I groenlandesi non vogliono finire sotto l’ombrello dello zio Sam: le dichiarazioni di Donald Trump hanno rinvigorito i sentimenti d’indipendenza. Nel calcio, la sfida è quella di ottenere il via libera dalla Concacaf per partecipare ai grandi tornei internazionali. Il clima non è l’unico ostacolo: c’era, fino a 15 anni fa, il problema delle strutture. I campi, in terra battuta, non erano idonei per svolgere l’attività ufficiale. Dopo una visita dell’ex presidente della Fifa, Sepp Blatter, furono costruiti alcuni impianti in sintetico, privi di spalti: il primo in assoluto a Qqaqartoq, nel 2009. Nel 2017, la compagnia BIG (Bjarke Ingels Group) depositò un progetto per la costruzione dell’Arktisk Stadion, capienza 2.000 spettatori, requisito fondamentale per consentire alla Groenlandia di avere una struttura che rispetti i parametri FIFA. L’impianto, dal costo preventivato di 65 milioni di euro, non è stato ancora realizzato per mancanza di fondi. L’unica competizione internazionale a cui la Groenlandia partecipa sono gli Island Games, torneo riservato alle maggiori isole del mondo.

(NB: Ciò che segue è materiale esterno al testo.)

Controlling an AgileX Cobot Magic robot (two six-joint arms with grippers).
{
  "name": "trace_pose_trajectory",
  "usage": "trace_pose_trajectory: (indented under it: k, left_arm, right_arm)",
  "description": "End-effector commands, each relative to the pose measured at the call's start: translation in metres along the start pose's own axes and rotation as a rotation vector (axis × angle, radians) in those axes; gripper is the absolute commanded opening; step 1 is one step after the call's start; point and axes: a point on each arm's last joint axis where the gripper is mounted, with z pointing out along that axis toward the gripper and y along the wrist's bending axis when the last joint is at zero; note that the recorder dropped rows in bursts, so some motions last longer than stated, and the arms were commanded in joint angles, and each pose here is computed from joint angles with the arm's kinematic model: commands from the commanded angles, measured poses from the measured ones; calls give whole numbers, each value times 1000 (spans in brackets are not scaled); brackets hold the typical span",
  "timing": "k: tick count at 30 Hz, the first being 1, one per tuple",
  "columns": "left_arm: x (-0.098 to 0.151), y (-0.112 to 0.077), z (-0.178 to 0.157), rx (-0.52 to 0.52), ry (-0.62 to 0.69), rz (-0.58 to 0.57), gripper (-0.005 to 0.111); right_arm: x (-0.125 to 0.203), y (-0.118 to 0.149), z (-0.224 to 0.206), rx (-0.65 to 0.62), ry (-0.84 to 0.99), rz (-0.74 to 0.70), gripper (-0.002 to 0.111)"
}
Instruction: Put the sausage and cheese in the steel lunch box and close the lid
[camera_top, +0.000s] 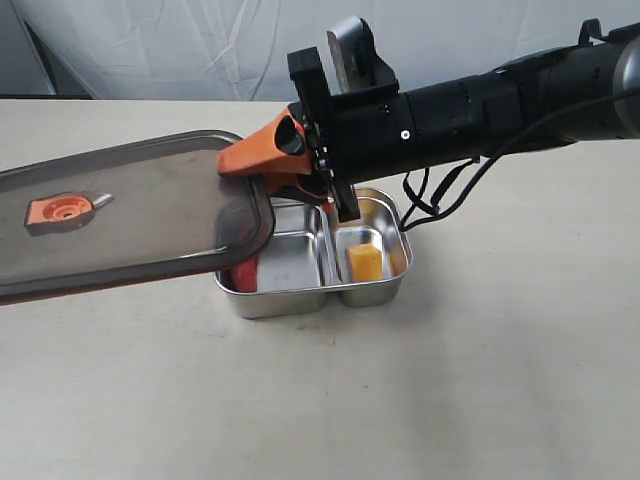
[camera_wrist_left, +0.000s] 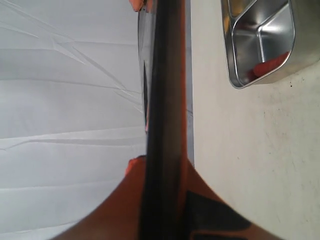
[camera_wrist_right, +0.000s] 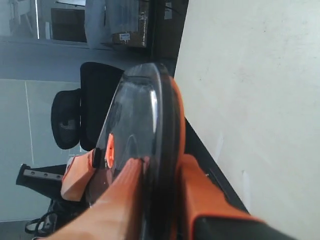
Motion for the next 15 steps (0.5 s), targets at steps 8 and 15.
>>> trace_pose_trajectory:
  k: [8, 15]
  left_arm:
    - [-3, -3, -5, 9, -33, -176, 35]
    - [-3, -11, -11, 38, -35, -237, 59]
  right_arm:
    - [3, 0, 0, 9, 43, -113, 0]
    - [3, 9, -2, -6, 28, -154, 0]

La domanda di ammissione alla Concacaf potrebbe scuotere l’interesse di alcuni investitori, disposti a finanziare il progetto-stadio. “La richiesta è un passo significativo per le nostre ambizioni”, le parole del danese Morten Rutkjaer, ct della nazionale groenlandese. Ex difensore, 51 anni, in carica dal 2020, sta perlustrando la Danimarca alla ricerca di giocatori con origini inuit. Un esempio è il terzino Adam Ejler Hansen, 21 anni, di discendenza groenlandese attraverso i nonni. L’altro talento è il centravanti Nemo Thomsen. Nato a Ilulissat – la terza città groenlandese, famosa per gli iceberg di grandi dimensioni -, gioca nella terza divisione danese e si è messo in luce a 14 anni nei tornei regionali. Rutkjaer lo ha convocato in nazionale appena sedicenne.

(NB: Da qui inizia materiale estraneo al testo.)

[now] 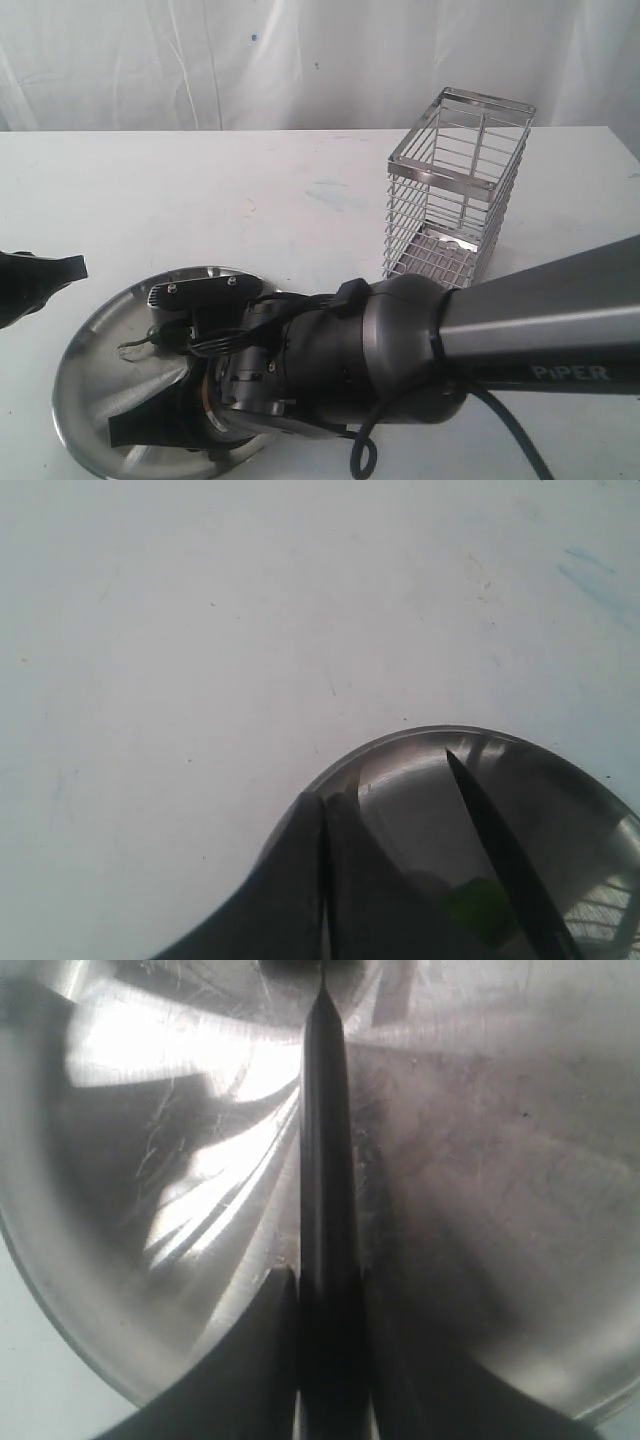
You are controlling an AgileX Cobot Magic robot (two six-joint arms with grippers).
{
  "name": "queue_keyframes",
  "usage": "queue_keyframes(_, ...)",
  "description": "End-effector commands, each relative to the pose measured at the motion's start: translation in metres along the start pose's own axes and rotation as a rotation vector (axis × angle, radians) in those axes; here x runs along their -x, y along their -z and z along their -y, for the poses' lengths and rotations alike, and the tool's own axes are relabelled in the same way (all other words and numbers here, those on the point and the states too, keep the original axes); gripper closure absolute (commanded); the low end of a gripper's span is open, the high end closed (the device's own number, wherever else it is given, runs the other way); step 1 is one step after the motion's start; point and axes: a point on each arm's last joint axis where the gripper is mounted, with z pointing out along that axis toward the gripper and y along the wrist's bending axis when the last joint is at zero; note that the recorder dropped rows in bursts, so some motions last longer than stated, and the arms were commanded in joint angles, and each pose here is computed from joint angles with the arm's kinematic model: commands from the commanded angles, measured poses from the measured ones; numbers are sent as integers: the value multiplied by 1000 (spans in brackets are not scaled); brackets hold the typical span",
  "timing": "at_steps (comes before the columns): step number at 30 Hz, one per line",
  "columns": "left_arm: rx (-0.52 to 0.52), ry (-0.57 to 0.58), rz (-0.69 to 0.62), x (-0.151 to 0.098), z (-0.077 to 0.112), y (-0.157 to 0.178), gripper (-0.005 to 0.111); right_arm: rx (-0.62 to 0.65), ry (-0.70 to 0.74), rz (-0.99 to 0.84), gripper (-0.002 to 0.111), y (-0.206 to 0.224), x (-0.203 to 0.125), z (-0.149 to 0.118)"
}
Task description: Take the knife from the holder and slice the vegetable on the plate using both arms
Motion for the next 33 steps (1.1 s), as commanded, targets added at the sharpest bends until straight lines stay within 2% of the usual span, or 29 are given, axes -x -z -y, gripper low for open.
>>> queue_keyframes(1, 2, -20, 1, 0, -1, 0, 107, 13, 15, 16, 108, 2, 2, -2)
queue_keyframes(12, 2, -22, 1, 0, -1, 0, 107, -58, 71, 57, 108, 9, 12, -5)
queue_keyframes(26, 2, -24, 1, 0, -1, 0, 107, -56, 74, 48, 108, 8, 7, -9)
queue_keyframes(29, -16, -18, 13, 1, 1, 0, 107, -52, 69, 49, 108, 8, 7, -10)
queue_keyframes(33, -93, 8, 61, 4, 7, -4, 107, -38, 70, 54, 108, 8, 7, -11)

Rory Smith, giornalista inglese, firma del New York Times e della sezione sportiva The Athletic, scrisse qualche anno fa un accurato reportage sul calcio in Groenlandia. Titolo: Soccer at the Edge of the World. “Trascorsi una settimana nel 2019, poco prima della pandemia. Un’esperienza straordinaria. Il calcio rappresenta in un’isola enorme, con le distanze che si misurano a migliaia di chilometri, uno strumento di comunicazione e di conoscenza tra le coste occidentali e orientali. Il livello tecnico mi sorprese. Il calcio viene praticato nelle scuole e l’approccio è molto serio. C’è un misto di orgoglio e di senso di appartenenza. La fase finale è davvero una grande festa collettiva”. Il popolo inuit lotta da sempre per la sua sopravvivenza. Peroni, intervistato da Repubblica nel 2017, affermò: “Gli è stata imposta la nostra civiltà e ora rischiano l’estinzione”. Ora rischiano di passare da un padrone all’altro: dalla Danimarca agli Stati Uniti. Il calcio è una delle carte da giocarsi al tavolo dell’indipendenza e della libertà.